▶ **TASK TO CARRY OUT**: A complete answer lists every line of the material where the string "plastic" occurs.
(DATA FOR REVIEW begins)
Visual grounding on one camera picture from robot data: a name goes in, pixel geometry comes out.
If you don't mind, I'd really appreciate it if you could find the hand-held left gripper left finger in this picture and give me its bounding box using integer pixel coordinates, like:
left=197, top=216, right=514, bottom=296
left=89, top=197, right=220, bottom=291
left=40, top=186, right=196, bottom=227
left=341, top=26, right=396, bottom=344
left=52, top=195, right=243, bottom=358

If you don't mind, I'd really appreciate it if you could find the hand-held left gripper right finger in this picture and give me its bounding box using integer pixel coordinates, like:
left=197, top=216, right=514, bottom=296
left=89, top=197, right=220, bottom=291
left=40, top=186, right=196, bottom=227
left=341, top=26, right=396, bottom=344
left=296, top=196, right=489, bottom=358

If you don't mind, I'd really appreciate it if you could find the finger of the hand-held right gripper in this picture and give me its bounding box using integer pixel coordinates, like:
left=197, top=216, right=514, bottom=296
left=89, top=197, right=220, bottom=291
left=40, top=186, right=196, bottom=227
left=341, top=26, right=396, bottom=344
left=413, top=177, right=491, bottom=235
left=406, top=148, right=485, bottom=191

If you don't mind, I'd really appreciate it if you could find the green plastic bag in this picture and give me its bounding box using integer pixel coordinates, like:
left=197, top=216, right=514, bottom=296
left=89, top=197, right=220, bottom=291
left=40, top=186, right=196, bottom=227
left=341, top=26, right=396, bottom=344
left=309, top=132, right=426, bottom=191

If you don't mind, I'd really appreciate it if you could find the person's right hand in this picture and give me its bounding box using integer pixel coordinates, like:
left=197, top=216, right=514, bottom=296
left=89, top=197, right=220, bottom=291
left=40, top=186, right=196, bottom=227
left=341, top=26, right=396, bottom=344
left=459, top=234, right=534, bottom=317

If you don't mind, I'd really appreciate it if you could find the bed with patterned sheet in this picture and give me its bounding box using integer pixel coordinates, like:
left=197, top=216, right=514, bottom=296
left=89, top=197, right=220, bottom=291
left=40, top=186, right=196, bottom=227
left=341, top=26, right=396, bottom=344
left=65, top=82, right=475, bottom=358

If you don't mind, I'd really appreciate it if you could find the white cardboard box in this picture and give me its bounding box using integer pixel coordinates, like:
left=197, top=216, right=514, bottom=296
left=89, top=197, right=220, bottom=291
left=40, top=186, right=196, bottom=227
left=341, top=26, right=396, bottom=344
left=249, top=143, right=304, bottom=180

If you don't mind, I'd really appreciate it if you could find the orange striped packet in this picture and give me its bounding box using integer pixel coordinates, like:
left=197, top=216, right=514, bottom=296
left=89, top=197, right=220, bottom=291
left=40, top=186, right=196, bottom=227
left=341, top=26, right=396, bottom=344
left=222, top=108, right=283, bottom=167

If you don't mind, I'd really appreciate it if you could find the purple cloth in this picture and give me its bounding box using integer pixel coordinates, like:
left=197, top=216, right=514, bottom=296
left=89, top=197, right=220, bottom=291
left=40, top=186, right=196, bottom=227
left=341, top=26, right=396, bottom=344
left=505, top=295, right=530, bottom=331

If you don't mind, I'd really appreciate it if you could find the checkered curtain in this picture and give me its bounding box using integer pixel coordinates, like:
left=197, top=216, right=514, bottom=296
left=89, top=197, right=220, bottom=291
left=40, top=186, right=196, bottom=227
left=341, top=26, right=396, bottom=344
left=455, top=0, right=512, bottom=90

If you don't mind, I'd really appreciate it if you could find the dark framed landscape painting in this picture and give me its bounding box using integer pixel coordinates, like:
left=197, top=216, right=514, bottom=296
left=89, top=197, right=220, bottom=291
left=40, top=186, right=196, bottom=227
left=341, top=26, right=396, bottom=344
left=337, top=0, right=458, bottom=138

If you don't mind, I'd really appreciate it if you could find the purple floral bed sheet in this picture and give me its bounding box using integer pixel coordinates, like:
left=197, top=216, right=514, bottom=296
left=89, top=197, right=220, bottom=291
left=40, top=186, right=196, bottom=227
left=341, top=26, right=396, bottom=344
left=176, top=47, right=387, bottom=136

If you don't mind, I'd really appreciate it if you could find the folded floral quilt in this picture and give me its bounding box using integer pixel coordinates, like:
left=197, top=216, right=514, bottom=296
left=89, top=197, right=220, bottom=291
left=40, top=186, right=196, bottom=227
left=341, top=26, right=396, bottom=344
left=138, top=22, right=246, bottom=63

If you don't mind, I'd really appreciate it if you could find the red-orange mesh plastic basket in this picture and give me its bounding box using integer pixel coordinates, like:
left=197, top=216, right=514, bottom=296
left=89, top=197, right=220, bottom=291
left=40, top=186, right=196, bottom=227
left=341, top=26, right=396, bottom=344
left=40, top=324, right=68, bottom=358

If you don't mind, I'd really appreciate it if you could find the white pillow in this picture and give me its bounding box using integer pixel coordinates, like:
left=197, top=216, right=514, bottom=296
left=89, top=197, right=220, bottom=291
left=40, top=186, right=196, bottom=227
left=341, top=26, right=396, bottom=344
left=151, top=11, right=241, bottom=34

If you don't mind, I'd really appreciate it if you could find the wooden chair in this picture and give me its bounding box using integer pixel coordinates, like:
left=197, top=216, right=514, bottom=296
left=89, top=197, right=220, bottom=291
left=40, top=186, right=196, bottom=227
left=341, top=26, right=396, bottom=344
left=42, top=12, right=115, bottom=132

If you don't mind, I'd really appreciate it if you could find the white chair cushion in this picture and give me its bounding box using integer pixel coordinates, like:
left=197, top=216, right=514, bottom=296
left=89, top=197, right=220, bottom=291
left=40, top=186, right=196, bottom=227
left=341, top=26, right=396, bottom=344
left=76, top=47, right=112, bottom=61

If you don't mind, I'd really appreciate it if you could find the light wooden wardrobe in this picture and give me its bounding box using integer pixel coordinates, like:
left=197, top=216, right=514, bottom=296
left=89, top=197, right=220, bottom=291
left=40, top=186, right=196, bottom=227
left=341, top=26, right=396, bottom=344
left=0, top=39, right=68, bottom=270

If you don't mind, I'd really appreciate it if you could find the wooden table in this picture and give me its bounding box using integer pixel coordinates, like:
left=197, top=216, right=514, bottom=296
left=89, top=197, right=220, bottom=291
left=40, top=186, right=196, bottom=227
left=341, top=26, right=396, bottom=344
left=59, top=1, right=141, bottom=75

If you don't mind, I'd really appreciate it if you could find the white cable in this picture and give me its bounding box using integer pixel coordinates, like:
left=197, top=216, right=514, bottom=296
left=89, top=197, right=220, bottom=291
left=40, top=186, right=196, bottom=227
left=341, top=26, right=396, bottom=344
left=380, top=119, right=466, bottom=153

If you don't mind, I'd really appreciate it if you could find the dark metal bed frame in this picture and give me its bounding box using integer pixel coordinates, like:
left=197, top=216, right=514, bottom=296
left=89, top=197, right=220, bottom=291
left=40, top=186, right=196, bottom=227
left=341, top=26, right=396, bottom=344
(DATA FOR REVIEW ends)
▶ **ANSWER SECTION**:
If you don't mind, I'd really appreciate it if you could find the green plastic bag in this picture and give me its bounding box using integer pixel coordinates, like:
If you don't mind, I'd really appreciate it if you could find the red-orange mesh plastic basket in this picture and give me its bounding box using integer pixel coordinates, like:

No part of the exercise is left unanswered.